*Task details*.
Could you return the full listing, every line exactly as given?

*Data segment*.
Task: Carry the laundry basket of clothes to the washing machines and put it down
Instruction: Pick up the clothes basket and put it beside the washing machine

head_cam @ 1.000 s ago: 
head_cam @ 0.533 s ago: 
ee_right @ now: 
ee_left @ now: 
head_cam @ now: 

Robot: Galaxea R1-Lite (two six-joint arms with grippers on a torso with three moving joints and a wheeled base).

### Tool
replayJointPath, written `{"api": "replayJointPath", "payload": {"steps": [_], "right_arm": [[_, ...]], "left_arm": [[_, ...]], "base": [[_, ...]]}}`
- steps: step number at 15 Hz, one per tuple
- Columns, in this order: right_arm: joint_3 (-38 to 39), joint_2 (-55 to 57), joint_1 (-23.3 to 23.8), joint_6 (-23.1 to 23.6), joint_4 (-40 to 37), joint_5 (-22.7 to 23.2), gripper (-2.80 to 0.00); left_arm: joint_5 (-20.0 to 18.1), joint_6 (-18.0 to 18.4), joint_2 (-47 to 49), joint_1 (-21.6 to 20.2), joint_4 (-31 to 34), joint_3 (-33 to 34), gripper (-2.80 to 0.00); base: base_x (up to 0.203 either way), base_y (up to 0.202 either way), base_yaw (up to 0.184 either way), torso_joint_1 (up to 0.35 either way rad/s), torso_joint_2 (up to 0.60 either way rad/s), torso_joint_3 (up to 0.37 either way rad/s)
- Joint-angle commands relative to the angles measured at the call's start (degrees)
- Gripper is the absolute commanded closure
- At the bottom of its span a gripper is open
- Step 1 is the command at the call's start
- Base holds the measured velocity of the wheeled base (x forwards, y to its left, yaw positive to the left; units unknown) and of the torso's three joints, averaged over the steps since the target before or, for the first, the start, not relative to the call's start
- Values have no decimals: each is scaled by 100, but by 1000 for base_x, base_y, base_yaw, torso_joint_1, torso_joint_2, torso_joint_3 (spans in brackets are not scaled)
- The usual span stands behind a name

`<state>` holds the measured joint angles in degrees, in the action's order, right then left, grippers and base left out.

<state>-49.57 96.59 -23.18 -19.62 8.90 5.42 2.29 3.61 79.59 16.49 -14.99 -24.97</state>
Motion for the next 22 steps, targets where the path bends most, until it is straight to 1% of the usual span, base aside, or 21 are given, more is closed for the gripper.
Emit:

*Response to the task*.
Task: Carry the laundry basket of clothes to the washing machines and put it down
Instruction: Pick up the clothes basket and put it beside the washing machine

head_cam @ 1.000 s ago: 
head_cam @ 0.533 s ago: 
ee_right @ now: 
ee_left @ now: 
head_cam @ now: 

Robot: Galaxea R1-Lite (two six-joint arms with grippers on a torso with three moving joints and a wheeled base).

### Tool
replayJointPath, written `{"api": "replayJointPath", "payload": {"steps": [_], "right_arm": [[_, ...]], "left_arm": [[_, ...]], "base": [[_, ...]]}}`
- steps: step number at 15 Hz, one per tuple
- Columns, in this order: right_arm: joint_3 (-38 to 39), joint_2 (-55 to 57), joint_1 (-23.3 to 23.8), joint_6 (-23.1 to 23.6), joint_4 (-40 to 37), joint_5 (-22.7 to 23.2), gripper (-2.80 to 0.00); left_arm: joint_5 (-20.0 to 18.1), joint_6 (-18.0 to 18.4), joint_2 (-47 to 49), joint_1 (-21.6 to 20.2), joint_4 (-31 to 34), joint_3 (-33 to 34), gripper (-2.80 to 0.00); base: base_x (up to 0.203 either way), base_y (up to 0.202 either way), base_yaw (up to 0.184 either way), torso_joint_1 (up to 0.35 either way rad/s), torso_joint_2 (up to 0.60 either way rad/s), torso_joint_3 (up to 0.37 either way rad/s)
- Joint-angle commands relative to the angles measured at the call's start (degrees)
- Gripper is the absolute commanded closure
- At the bottom of its span a gripper is open
- Step 1 is the command at the call's start
- Base holds the measured velocity of the wheeled base (x forwards, y to its left, yaw positive to the left; units unknown) and of the torso's three joints, averaged over the steps since the target before or, for the first, the start, not relative to the call's start
- Values have no decimals: each is scaled by 100, but by 1000 for base_x, base_y, base_yaw, torso_joint_1, torso_joint_2, torso_joint_3 (spans in brackets are not scaled)
- The usual span stands behind a name

`<state>` holds the measured joint angles in degrees, in the action's order, right then left, grippers and base left out.

<state>-49.57 96.59 -23.18 -19.62 8.90 5.42 2.29 3.61 79.59 16.49 -14.99 -24.97</state>
Motion for the next 22 steps, targets where the path bends most, until it is straight to 1% of the usual span, base aside, or 21 are given, more is closed for the gripper.
Emit:

That completes the output for this exercise.